Pubdate: Wed, 09 Mar 2016
Source: Boston Globe (MA)
Copyright: 2016 Globe Newspaper Company
Contact: http://services.bostonglobe.com/news/opeds/letter.aspx?id=6340
Website: http://bostonglobe.com/
Details: http://www.mapinc.org/media/52
Author: David Scharfenberg
Bookmark: http://www.mapinc.org/testing.htm (Drug Testing)

OPIOID BILL WOULD REQUIRE STUDENT DRUG SCREENINGS

Governor Charlie Baker sought much tougher legislation to deal with 
the opioid addiction crisis, but his spokesman said Tuesday that the 
current bill is "a strong step in the right direction.

The Legislature is poised to approve a bill this week that would 
require schools to conduct screenings of students for drug abuse and 
work to curb opioid use by limiting doctors' initial prescriptions to 
seven days.

Parents and students would have the ability to opt out of the screen, 
which would come in the form of a confidential interview with 
children at two still-to-be-determined grade levels.

The long-awaited legislation, the product of a compromise between 
House and Senate negotiators, is Beacon Hill's latest response to an 
opioid scourge that leaves about 100 Massachusetts residents dead every month.

The measure is not as far-reaching as a proposal made by Governor 
Charlie Baker last fall. But his office offered praise for the 
legislation Tuesday night.

"Governor Baker appreciates the Legislature's work on this bill, 
which takes a strong step in the right direction," said Lizzy Guyton, 
a spokeswoman for the governor, in a written statement, adding later, 
"moving forward, the administration is committed to collaborating 
with the Legislature, law enforcement, and treatment providers to 
continue fighting this public health crisis."

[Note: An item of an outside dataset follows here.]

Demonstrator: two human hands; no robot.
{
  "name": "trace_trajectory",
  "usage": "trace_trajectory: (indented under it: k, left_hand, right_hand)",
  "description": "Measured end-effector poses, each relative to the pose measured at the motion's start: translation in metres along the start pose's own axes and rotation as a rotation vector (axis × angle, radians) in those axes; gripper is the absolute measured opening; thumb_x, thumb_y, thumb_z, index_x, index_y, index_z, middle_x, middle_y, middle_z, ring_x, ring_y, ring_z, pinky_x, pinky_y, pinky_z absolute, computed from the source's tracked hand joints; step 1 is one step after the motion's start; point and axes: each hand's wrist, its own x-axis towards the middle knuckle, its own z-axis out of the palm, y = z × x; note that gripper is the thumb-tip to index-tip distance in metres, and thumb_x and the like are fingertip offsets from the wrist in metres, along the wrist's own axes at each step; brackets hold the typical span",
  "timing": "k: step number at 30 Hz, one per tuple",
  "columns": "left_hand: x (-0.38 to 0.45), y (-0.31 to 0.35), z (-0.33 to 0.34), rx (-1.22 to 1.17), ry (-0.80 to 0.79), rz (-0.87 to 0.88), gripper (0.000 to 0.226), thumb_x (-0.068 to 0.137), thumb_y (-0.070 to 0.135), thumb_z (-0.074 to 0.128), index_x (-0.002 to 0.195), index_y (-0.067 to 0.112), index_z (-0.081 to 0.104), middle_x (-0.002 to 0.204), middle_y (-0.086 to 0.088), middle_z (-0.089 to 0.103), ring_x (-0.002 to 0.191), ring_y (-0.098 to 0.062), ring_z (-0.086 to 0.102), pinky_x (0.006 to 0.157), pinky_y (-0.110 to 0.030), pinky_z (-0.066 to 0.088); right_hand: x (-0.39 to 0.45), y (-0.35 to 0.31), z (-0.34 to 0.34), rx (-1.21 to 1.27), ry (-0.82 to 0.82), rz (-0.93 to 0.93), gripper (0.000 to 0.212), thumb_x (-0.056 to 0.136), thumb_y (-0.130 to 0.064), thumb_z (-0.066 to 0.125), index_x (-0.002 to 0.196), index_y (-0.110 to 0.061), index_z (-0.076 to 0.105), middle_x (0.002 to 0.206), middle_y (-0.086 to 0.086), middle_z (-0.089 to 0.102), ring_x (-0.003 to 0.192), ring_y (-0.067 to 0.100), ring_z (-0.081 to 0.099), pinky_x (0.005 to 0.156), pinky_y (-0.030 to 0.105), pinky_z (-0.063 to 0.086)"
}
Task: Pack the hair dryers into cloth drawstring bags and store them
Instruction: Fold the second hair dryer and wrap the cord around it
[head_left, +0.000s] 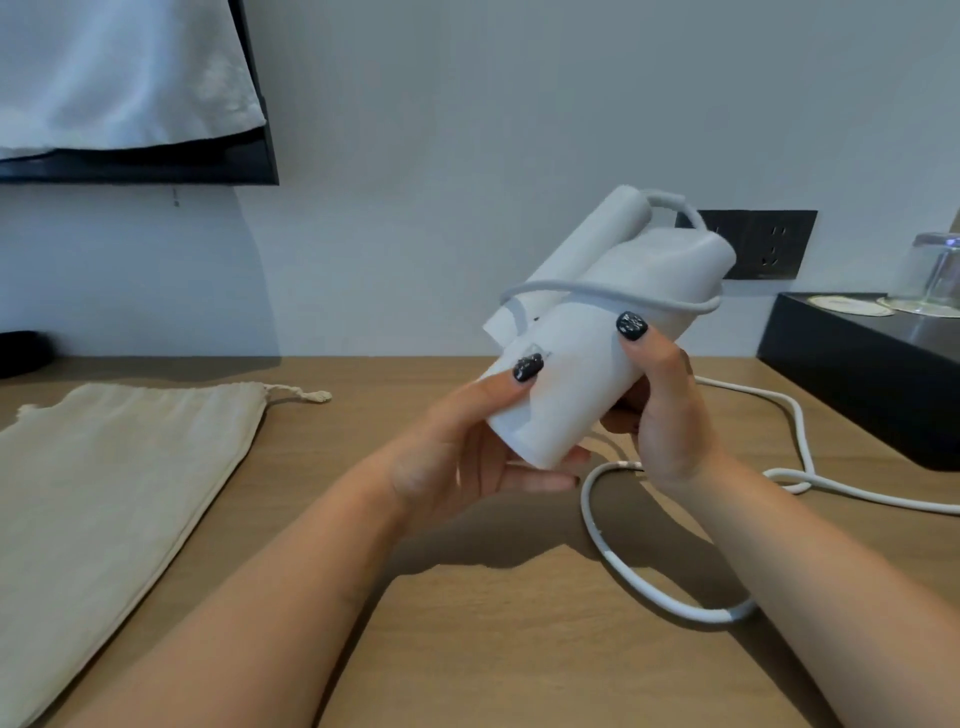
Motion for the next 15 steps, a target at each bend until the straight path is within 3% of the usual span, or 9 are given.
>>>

The opioid scourge has become an urgent priority for government 
officials across the country, bedeviling lawmakers from New Hampshire 
to Washington state in recent years and seeping into the 2016 
presidential race.

Baker has made tackling the issue a top priority. And the legislation 
that emerged Tuesday night counts as a partial victory.

In October, the governor called for a tight, three-day limit on 
initial opioid prescriptions. But the proposal ran into stiff 
opposition from the Massachusetts Medical Society and other prominent 
medical groups, which argued it interfered too much with the 
doctor-patient relationship.

Lawmakers are in position to approve a seven-day limit instead, with 
exceptions for acute medical conditions, chronic pain, pain 
associated with cancer diagnoses, and palliative care. That 
compromise drew praise from Dennis Dimitri, president of the Medical 
Society, who said Baker's proposed three-day limit "could really be 
detrimental" to patients trying "to get adequate pain medications."

The governor also wanted to give hospitals new authority to hold 
addicts against their will for 72 hours, evaluate them, and decide 
whether to seek legal permission for substantially longer commitments.

Critics raised civil liberties concerns and maintained that the state 
does not have enough treatment beds to accommodate the spike in 
patients the policy might create. Legislators dropped the 72-hour 
hold proposal and swapped in a measure requiring an evaluation, 
within 24 hours, of anyone who arrives at an acute care hospital with 
signs of an overdose.

Lawmakers say the opioid problem is complex. And the bill, set for a 
vote in the House on Wednesday and in the Senate on Thursday, takes a 
wide-ranging approach, touching pharmaceutical companies, doctors, 
patients, and students.

State Senator Jennifer Flanagan, a Leominster Democrat who pushed for 
the school screenings, said her measure and the provision requiring 
an evaluation for those who show up at hospitals with signs of an 
overdose would create "some new entry points into treatment that we 
didn't have before."

Another provision of the bill would allow patients to partially fill 
their prescriptions - declining to take the full number of pills 
prescribed by their doctors.

The legislation would also require pharmaceutical companies to 
develop plans for the collection and disposal of unwanted 
medications. Such plans could include, among other things, drug 
mail-back programs and more kiosks where patients can drop off 
medications they do not need.

Lawmakers across the country have struggled to contain the opioid 
crisis. But Massachusetts legislators said Tuesday night that they 
are optimistic the new bill, if passed as expected, can have a real effect.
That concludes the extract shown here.